> _Task requirements_: Would you return the listing that follows exactly, leaving its pictures behind?

↓

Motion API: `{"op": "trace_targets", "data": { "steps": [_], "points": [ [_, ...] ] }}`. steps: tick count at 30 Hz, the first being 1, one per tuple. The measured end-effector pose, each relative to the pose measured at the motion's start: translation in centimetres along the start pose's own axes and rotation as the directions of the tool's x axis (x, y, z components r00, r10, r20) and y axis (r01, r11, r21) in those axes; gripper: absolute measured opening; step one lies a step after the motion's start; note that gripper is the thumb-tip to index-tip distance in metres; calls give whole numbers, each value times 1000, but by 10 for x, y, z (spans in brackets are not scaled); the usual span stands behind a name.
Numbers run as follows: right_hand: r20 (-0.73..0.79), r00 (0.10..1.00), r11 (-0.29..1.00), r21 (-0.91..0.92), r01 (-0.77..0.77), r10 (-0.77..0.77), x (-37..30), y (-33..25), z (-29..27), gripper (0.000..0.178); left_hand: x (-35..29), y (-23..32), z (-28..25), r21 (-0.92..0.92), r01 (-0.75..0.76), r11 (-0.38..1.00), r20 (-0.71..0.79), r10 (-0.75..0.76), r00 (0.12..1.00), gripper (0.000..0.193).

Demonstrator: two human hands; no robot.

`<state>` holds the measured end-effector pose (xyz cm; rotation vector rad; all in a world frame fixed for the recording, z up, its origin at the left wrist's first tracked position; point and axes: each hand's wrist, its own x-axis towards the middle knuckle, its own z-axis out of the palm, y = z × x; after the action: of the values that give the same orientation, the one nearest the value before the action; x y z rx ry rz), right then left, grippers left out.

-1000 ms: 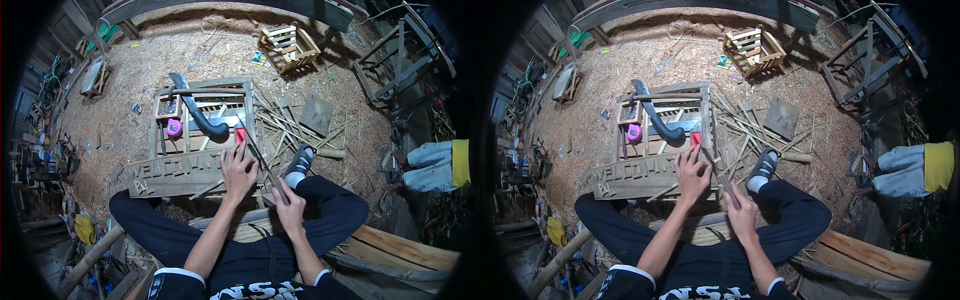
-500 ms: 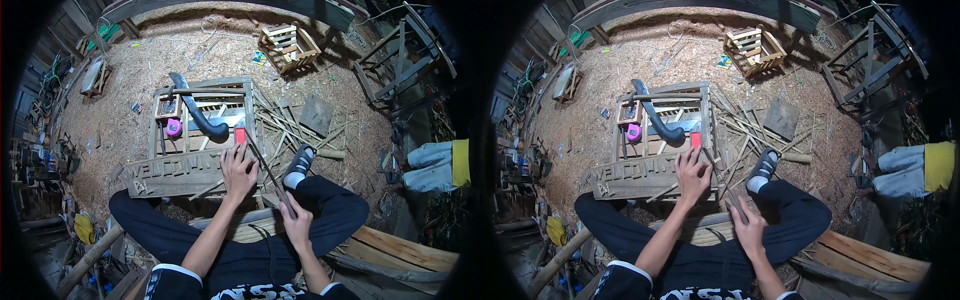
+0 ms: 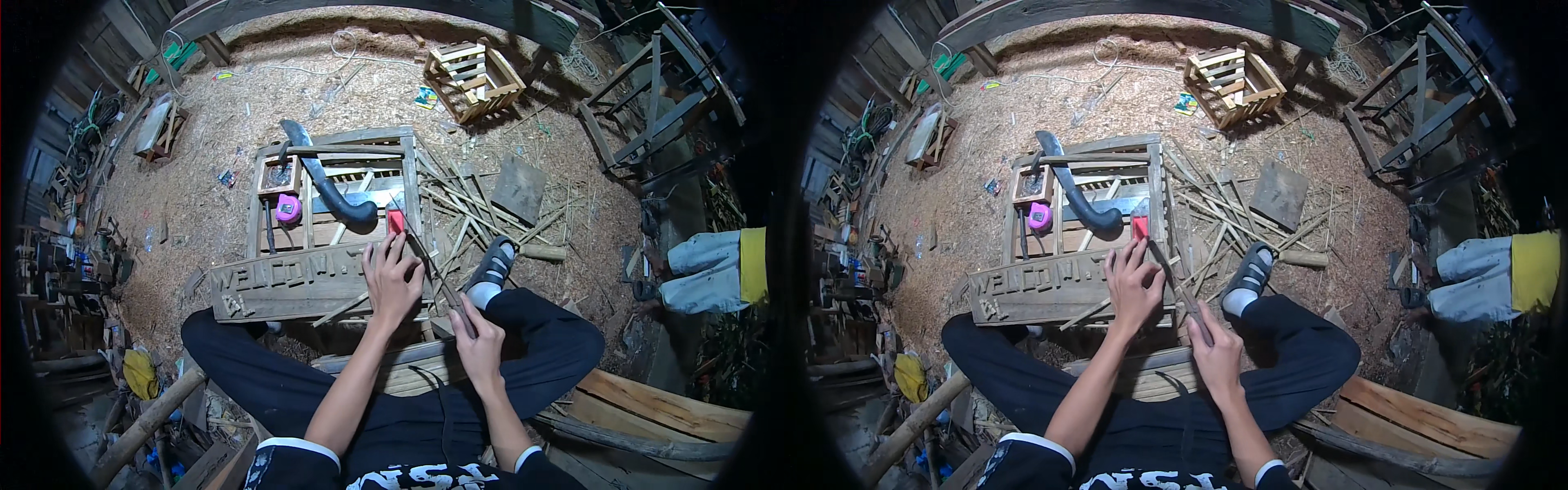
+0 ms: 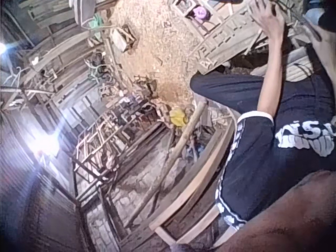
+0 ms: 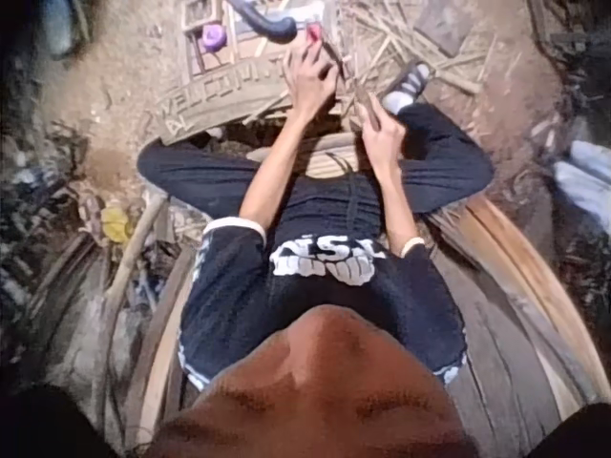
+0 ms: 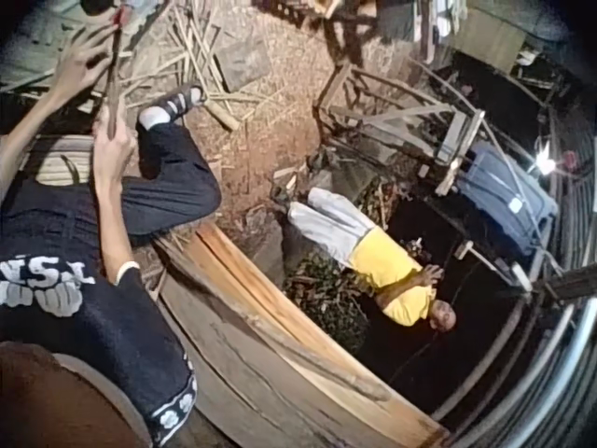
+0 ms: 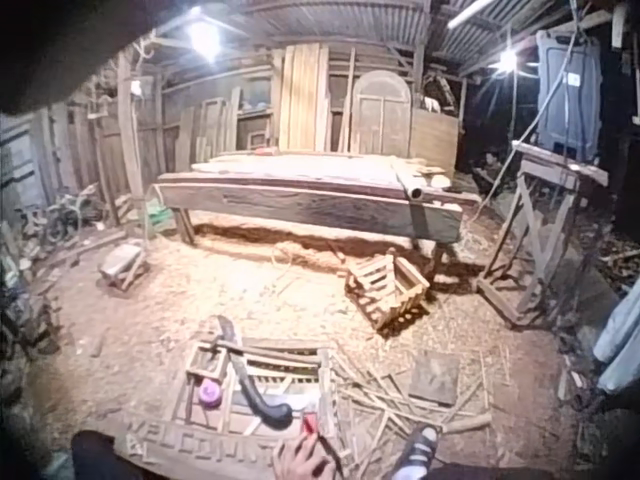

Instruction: The person is carving letters into a wooden sign using a chisel and a mallet.

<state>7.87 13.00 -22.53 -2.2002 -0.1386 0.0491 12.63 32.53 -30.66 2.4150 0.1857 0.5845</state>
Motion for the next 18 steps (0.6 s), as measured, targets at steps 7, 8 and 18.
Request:
{"op": "trace_targets", "data": {
  "steps": [7, 8, 18],
  "points": [
    [-48, 999, 995, -100, -20, 15, 0, -4, -1, 37, 1, 1, -3, 10, -2, 1000, -17, 2, 1000, 15],
    [-46, 999, 995, -95, -18, 13, 1, -7, -2, 37, 1, -2, -3, 15, -2, 1000, -18, 2, 1000, 15],
    [-45, 995, 994, -59, 87, -89, 13, -7, 16, 34, 2, 3, -2, -3, -4, 1000, -16, 4, 1000, 14]
  ]
}}
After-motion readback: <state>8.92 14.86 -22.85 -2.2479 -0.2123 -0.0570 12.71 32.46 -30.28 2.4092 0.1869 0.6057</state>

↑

> _Task result_:
Motion API: `{"op": "trace_targets", "data": { "steps": [_], "points": [ [_, ...] ] }}`. steps: tick count at 30 Hz, the first being 1, one per tuple. The measured end-effector pose, each relative to the pose measured at the motion's start: translation in centimetres along the start pose's own axes and rotation as the directions of the tool's x axis (x, y, z components r00, r10, r20) and y axis (r01, r11, r21) in those axes; gripper: absolute measured opening; step one lies a step after the motion's start; note that gripper is the thumb-tip to index-tip distance in metres; calls give whole numbers, each value times 1000, but by 10 for x, y, z (spans in brackets are not scaled); the usual span stands behind a name.
Numbers run as follows: right_hand: r20 (-0.73..0.79), r00 (0.10..1.00), r11 (-0.29..1.00), r21 (-0.91..0.92), r01 (-0.77..0.77), r10 (-0.77..0.77), x (-37..30), y (-33..25), z (-29..27), gripper (0.000..0.178); left_hand: x (-35..29), y (-23..32), z (-28..25), r21 (-0.92..0.92), r01 (-0.75..0.76), r11 (-0.38..1.00), r20 (-0.71..0.79), r10 (-0.75..0.76), r00 (0.12..1.00), gripper (0.000..0.193).

Demonstrator: two human hands; no robot.

`<state>` holds the measured end-effector pose (xyz cm; rotation vector rad; all in a world frame fixed for the recording, z up, its origin at the left wrist's first tracked position; point and axes: each hand's wrist, its own x-axis towards the middle knuckle, its own z-axis out of the palm, y = z × x; after the action: of the values that give the same orientation, the one nearest the value before the action; x y z rx ry rz), right then left, grippers left out.

-1000 ms: 
-500 ms: 
+0 ms: 
+0 ms: 
+0 ms: 
+0 ms: 
+0 ms: 

Instruction: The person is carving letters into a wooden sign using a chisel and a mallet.

<state>7.87 13.00 -22.53 -2.2002 -0.1386 0.0491 12.63 32.53 -30.66 2.4150 0.1857 0.5845</state>
Motion for the next 18 steps (0.6 s), as measured, targets at steps 7, 8 and 18.
Request:
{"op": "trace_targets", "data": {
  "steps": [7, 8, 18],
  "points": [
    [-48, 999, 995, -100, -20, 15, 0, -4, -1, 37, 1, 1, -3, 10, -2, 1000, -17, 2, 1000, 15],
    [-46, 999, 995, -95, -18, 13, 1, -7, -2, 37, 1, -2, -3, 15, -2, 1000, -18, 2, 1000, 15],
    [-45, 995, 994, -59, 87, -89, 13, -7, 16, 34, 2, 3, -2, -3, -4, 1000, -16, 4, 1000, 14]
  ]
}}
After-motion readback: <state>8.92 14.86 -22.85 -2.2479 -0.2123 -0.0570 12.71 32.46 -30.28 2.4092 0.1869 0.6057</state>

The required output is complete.